Solanas’ political career has been intermittent, although he has never stopped being a leftist activist. He was a congressman from 1993 to 1997, after which he did not try to be elected again, saying: “I sadly retire from the congress because I do not see any serious attempt to end corruption.” Ten years later, in 2007, he ran for president with his new party and came in fifth place.
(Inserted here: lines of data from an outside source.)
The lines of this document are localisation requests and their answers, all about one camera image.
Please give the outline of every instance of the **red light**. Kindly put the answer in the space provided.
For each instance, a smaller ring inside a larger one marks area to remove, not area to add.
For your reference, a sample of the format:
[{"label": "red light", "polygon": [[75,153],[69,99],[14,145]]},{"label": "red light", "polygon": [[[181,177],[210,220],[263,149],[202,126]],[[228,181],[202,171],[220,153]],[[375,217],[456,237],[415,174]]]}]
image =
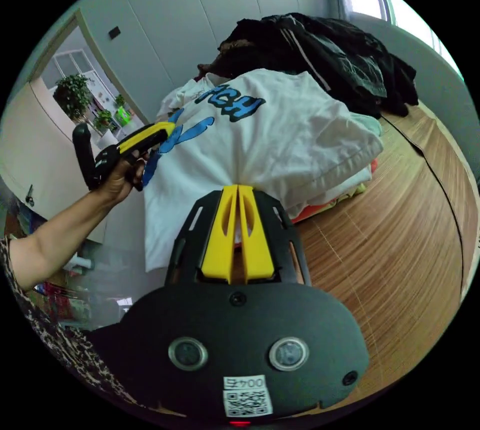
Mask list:
[{"label": "red light", "polygon": [[250,425],[249,421],[231,421],[230,425],[237,426],[238,428],[243,428],[244,426]]}]

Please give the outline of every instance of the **black cable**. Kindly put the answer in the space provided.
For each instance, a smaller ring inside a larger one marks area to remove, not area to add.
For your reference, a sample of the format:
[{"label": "black cable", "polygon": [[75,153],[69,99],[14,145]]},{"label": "black cable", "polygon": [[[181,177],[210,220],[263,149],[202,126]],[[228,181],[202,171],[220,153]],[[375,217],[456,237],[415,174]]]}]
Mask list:
[{"label": "black cable", "polygon": [[446,200],[448,201],[448,205],[450,206],[450,209],[451,209],[451,212],[453,214],[453,219],[455,220],[455,225],[456,225],[456,230],[458,232],[458,236],[460,238],[460,249],[461,249],[461,283],[460,283],[460,301],[462,299],[462,284],[464,282],[464,267],[465,267],[465,262],[464,262],[464,241],[463,241],[463,237],[462,237],[462,232],[460,230],[460,224],[459,224],[459,221],[457,219],[457,215],[455,214],[455,210],[454,210],[454,207],[452,205],[452,202],[450,201],[450,198],[449,198],[449,195],[443,185],[443,183],[441,182],[440,178],[437,176],[437,174],[435,173],[435,171],[433,170],[430,162],[428,161],[427,157],[425,156],[425,153],[423,151],[423,149],[417,145],[416,143],[414,143],[402,130],[400,130],[399,128],[397,128],[388,118],[385,117],[385,115],[382,115],[382,118],[387,122],[389,123],[392,127],[394,127],[413,147],[414,149],[416,149],[419,153],[421,153],[421,155],[423,156],[423,159],[425,160],[426,162],[426,165],[428,166],[428,168],[430,169],[430,171],[432,172],[433,176],[435,177],[435,179],[437,180],[438,184],[440,185],[443,193],[445,194],[445,197],[446,197]]}]

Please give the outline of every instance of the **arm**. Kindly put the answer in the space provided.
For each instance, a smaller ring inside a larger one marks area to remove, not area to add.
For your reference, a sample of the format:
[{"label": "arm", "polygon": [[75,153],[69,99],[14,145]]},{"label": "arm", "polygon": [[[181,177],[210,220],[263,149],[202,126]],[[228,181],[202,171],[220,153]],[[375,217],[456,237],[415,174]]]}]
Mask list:
[{"label": "arm", "polygon": [[[143,160],[136,162],[135,183],[141,181],[144,165]],[[32,289],[63,268],[109,211],[128,196],[132,184],[125,180],[125,174],[131,170],[127,161],[120,161],[100,188],[44,223],[32,235],[10,242],[11,269],[23,290]]]}]

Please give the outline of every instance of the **blue print on t-shirt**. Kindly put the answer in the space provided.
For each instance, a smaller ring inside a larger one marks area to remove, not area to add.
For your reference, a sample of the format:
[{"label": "blue print on t-shirt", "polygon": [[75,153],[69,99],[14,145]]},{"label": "blue print on t-shirt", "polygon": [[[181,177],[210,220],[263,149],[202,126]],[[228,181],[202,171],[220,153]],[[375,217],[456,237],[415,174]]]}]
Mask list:
[{"label": "blue print on t-shirt", "polygon": [[[240,91],[232,88],[230,85],[219,85],[213,90],[209,90],[199,96],[195,103],[202,102],[205,98],[209,97],[208,102],[221,109],[222,115],[228,115],[231,122],[237,122],[243,118],[253,115],[261,105],[265,103],[263,98],[254,98],[252,96],[242,96]],[[168,121],[171,123],[177,123],[180,115],[184,112],[181,108],[174,113]],[[152,152],[150,159],[148,160],[145,171],[143,172],[143,185],[146,186],[152,179],[159,159],[165,153],[171,151],[175,145],[183,143],[188,140],[192,140],[201,135],[207,128],[214,124],[215,118],[210,116],[202,121],[199,121],[196,125],[182,133],[184,126],[177,126],[171,133],[170,137],[165,140],[159,148]]]},{"label": "blue print on t-shirt", "polygon": [[[180,115],[184,112],[184,109],[181,108],[175,114],[173,114],[168,121],[171,123],[176,123]],[[147,164],[145,165],[145,171],[143,172],[143,186],[146,186],[149,181],[152,179],[152,176],[157,169],[157,164],[160,157],[168,153],[173,149],[175,145],[183,143],[184,141],[192,140],[193,138],[201,135],[209,126],[213,125],[215,118],[209,116],[208,118],[199,121],[197,124],[193,125],[191,128],[182,133],[184,128],[183,125],[175,127],[171,135],[154,151],[151,155]]]},{"label": "blue print on t-shirt", "polygon": [[251,116],[265,103],[263,98],[253,96],[242,96],[240,91],[230,85],[219,85],[199,96],[195,103],[200,103],[209,97],[208,102],[221,109],[222,115],[228,115],[232,123],[247,116]]}]

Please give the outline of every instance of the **leopard print sleeve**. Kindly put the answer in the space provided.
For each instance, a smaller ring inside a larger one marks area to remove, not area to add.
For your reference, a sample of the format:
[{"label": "leopard print sleeve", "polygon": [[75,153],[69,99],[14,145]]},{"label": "leopard print sleeve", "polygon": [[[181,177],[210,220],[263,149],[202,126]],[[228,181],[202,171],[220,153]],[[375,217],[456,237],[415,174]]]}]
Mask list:
[{"label": "leopard print sleeve", "polygon": [[6,238],[0,239],[0,270],[5,274],[15,299],[34,332],[74,376],[114,398],[138,404],[97,355],[88,340],[87,332],[75,328],[64,329],[53,323],[48,315],[36,307],[19,287],[12,272],[10,240]]}]

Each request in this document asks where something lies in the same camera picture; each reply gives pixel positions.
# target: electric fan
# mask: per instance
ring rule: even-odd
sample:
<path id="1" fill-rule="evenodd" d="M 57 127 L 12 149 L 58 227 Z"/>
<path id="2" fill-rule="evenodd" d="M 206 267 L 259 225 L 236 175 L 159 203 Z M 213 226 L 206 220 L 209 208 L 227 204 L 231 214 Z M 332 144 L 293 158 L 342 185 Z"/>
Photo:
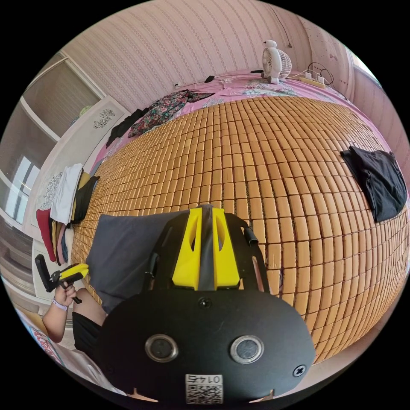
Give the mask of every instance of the electric fan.
<path id="1" fill-rule="evenodd" d="M 276 48 L 276 41 L 266 40 L 262 54 L 264 70 L 262 78 L 267 78 L 271 84 L 279 84 L 279 78 L 287 77 L 292 70 L 292 62 L 289 56 L 282 50 Z"/>

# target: power strip
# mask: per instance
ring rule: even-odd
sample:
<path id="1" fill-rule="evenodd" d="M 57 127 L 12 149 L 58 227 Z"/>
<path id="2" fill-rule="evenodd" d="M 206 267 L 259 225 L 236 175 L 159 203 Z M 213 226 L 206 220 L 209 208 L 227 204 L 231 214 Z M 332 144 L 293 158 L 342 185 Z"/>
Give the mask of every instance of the power strip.
<path id="1" fill-rule="evenodd" d="M 315 80 L 310 80 L 309 78 L 299 77 L 299 81 L 305 82 L 306 84 L 314 85 L 315 87 L 326 88 L 325 84 L 322 84 L 321 82 Z"/>

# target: black cable
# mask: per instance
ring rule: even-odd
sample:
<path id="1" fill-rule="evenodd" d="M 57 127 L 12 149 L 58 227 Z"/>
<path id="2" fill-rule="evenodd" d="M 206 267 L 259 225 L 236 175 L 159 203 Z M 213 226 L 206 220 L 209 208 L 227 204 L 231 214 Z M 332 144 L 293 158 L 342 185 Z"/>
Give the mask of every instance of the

2009 was Pino Solanas’s best political year. Proyecto Sur finished second in the capital in the mid-term legislative elections, behind Macri’s PRO party but above the Kirchnerist candidate. The results of the elections were a surprise— Proyecto Sur had never captured such a high percentage of vote (24%). Some believe that it was thanks to a debate on the TN television show “A Dos Voces”, where Solanas asked sharp questions to all main opponents. Months before the debate, the kirchnerist candidate, Carlos Heller, was second according to the polls, but his party came in fourth.
A Third Option
“The porteño suffers the abuse of two administrations,” complained Solanas during an open interview in June at the Universidad de Palermo. The candidate said that these abuses are the consequence of Macri’s inefficiency and the ignorance of the national Govervment towards issues such as security and inflation.
Among the political promises of Pino Solanas are the plans to build more schools, houses, and hospitals, especially in the south of the capital. He also pledges to apply a law of public development of medications, which Macri vetoed, and the creation of a university of the city.
Solanas originally said he would again run for president in 2011 but decided to step down, perhaps because polls showed Cristina Kirchner with a formidable lead. Now he has focused his attention on being the next mayor of Ciudad de Buenos Aires.
However, recent polls have shown that his opponents, Filmus and Macri, are above Solanas by a long margin, despite his supposed strong support base in the capital. The reason of this lead could be that both candidates have not only the support of parties in office, but they also started their mayoral campaigns long before Solanas.